▸ **About this task**
Reproduce the full listing below unchanged, apart from the pictures.

____

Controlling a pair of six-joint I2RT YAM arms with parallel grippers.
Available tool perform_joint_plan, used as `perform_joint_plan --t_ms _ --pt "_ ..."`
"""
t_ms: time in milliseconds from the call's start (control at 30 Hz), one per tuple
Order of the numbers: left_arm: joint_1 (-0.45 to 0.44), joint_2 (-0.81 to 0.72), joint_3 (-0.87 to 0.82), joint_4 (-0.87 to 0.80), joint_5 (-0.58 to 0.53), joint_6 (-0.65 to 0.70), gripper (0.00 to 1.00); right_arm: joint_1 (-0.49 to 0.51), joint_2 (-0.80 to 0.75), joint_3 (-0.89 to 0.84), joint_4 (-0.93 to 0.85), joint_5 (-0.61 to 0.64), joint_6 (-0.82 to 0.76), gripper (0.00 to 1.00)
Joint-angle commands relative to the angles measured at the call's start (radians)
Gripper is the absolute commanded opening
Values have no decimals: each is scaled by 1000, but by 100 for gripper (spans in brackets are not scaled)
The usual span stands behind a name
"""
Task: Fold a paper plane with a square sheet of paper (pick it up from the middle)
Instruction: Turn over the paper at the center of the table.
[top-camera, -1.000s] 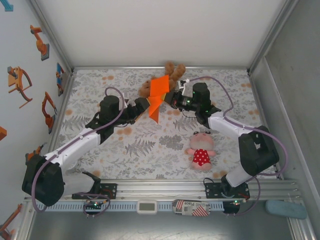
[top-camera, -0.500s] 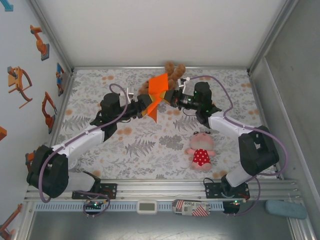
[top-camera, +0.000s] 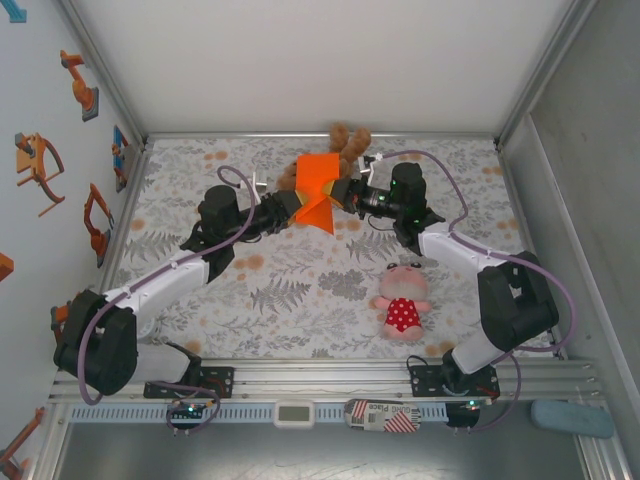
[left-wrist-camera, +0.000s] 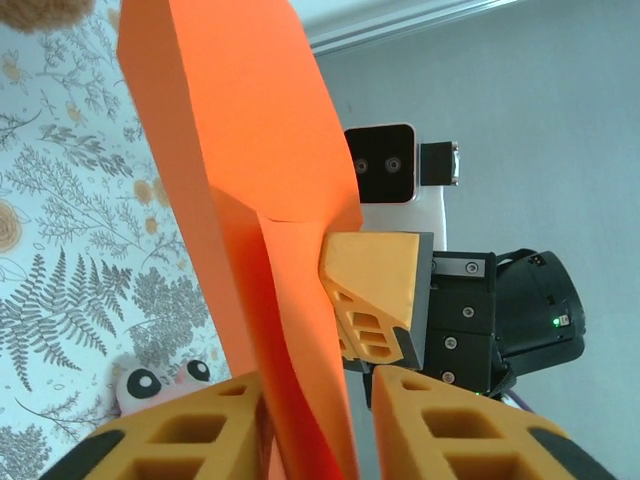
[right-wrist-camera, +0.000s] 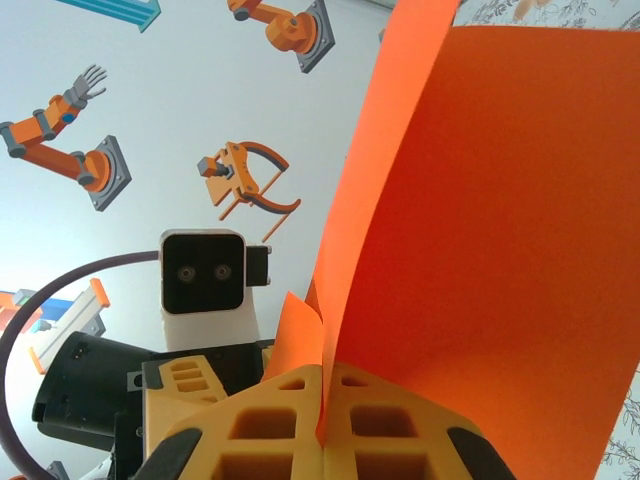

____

▸ **Written solution**
Controlling a pair of six-joint I2RT YAM arms with parallel grippers.
Available tool perform_joint_plan, used as `perform_joint_plan --t_ms _ --pt "_ ..."`
"""
t_ms: time in milliseconds from the call's start (control at 30 Hz), one per tuple
Order of the numbers: left_arm: joint_1 (-0.45 to 0.44), joint_2 (-0.81 to 0.72), joint_3 (-0.87 to 0.82), joint_4 (-0.87 to 0.80), joint_5 (-0.58 to 0.53), joint_6 (-0.65 to 0.70), gripper (0.00 to 1.00); right_arm: joint_1 (-0.49 to 0.51), joint_2 (-0.80 to 0.75), joint_3 (-0.89 to 0.84), joint_4 (-0.93 to 0.85), joint_5 (-0.61 to 0.64), joint_6 (-0.82 to 0.76), gripper (0.00 to 1.00)
Joint-angle commands relative to the angles measured at the call's start (radians)
Gripper is the absolute commanded opening
Values have no decimals: each is scaled by 1000, but by 100 for gripper (spans in brackets are not scaled)
The usual span stands behind a name
"""
Task: Fold a paper plane with a square sheet of paper (pick it up from the middle)
Instruction: Turn over the paper at the center of the table.
[top-camera, -1.000s] 
[top-camera, -0.500s] 
[top-camera, +0.000s] 
[left-wrist-camera, +0.000s] 
[right-wrist-camera, +0.000s] 

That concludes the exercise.